Key Assumptions That Differ

	Cramér-Rao	Minimax
Estimator class	Unbiased only	All estimators
Scope	Single parameter value $\theta$	Worst case over $\Theta$
Key quantity	Fisher information $I(\theta)$	Packing numbers, KL divergences
Type of bound	Local (pointwise)	Global (uniform)
Achievability	MLE achieves it asymptotically	Minimax-optimal estimators exist for many problems
Applies to	Parametric models	Parametric and nonparametric

The Connection: Asymptotic Equivalence

Theorem

Asymptotic Local Minimax and Cramér-Rao

Statement

Under local asymptotic normality (LAN), the local minimax risk at $\theta_0$ for estimating $\theta$ with squared loss satisfies:

$\lim_{n \to \infty} n \cdot \inf_{\hat{\theta}} \sup_{\|\theta - \theta_0\| \leq \delta} \mathbb{E}_\theta[\|\hat{\theta} - \theta\|^2] = \text{tr}(I(\theta_0)^{-1})$

This matches the Cramér-Rao bound. The local minimax risk and the Cramér-Rao bound agree asymptotically for regular parametric models.

Intuition

In smooth parametric models with large samples, the distinction between local minimax and Cramér-Rao vanishes. The Fisher information captures the local difficulty of estimation, and both frameworks agree on its reciprocal as the fundamental limit. The gap between them matters primarily in nonparametric settings, finite samples, or irregular models.

report a correction →

What to Memorize

Cramér-Rao: Variance $\geq 1/(nI(\theta))$ for unbiased estimators. Local, pointwise, parametric.
Minimax: Risk $\geq r_n$ for all estimators. Global, worst-case, parametric or nonparametric.
When they agree: Asymptotically in regular parametric models under LAN.
When they disagree: Finite samples, biased estimators, nonparametric problems, irregular models.
Practical implication: Cramér-Rao tells you the cost of estimation at a point. Minimax tells you the cost of estimation over a class.

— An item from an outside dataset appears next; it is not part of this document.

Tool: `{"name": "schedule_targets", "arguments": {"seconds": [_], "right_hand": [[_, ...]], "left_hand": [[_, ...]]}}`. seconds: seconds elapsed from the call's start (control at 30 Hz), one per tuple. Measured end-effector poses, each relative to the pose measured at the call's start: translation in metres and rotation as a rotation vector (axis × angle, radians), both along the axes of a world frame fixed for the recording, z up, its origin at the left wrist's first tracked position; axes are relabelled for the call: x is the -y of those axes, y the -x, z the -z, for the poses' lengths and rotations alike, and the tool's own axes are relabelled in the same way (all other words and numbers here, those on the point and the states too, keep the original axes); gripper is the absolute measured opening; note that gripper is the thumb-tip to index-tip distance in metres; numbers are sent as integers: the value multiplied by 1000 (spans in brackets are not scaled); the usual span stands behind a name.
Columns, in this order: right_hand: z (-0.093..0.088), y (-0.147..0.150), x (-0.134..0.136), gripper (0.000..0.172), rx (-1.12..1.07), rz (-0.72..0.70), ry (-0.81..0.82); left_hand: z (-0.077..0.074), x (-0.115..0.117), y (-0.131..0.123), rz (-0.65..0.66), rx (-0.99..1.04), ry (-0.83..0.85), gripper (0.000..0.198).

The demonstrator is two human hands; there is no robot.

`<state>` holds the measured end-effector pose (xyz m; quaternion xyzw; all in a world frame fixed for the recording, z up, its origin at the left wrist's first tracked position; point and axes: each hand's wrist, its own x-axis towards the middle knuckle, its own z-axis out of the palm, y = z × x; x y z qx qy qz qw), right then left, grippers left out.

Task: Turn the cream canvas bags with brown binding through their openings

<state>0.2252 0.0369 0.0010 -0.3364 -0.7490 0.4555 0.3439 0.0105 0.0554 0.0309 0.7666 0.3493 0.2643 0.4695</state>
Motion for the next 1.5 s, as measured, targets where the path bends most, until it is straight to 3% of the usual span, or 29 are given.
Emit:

When a Researcher Would Use Each

Example

Efficiency of MLE

To show that MLE is asymptotically efficient for a parametric model, use Cramér-Rao. Compute the Fisher information, verify regularity conditions, and show that MLE variance achieves $1/(nI(\theta))$ asymptotically.

Example

Optimal rate for nonparametric regression

To prove that the minimax rate for estimating an $s$ -smooth function on $[0,1]$ is $n^{-2s/(2s+1)}$ , use minimax lower bounds via Fano's method or Assouad's lemma. Cramér-Rao does not apply because the function class is not a finite-dimensional parametric model.

Common Confusions

Watch Out

Beating the Cramér-Rao bound does not violate any theorem

The Cramér-Rao bound applies to unbiased estimators. A biased estimator can have lower MSE. The James-Stein estimator has lower risk than the sample mean for Gaussian location in $d \geq 3$ dimensions, despite the sample mean being the UMVUE. This does not contradict Cramér-Rao because James-Stein is biased.

Watch Out

Cramér-Rao is not a minimax bound

Cramér-Rao bounds variance at a single $\theta$ . It does not say anything about worst-case performance over a parameter class. A Cramér-Rao bound that is small at one $\theta$ can be large at another, and the minimax risk depends on the hardest case.

Watch Out

Fisher information is not always well-defined

The Cramér-Rao bound requires the model to satisfy regularity conditions: the support of $p_\theta$ must not depend on $\theta$ , and the score must have finite variance. For uniform distributions $U(0, \theta)$ , the Fisher information diverges and the Cramér-Rao bound is zero, which is not achievable. Minimax bounds still work in such cases.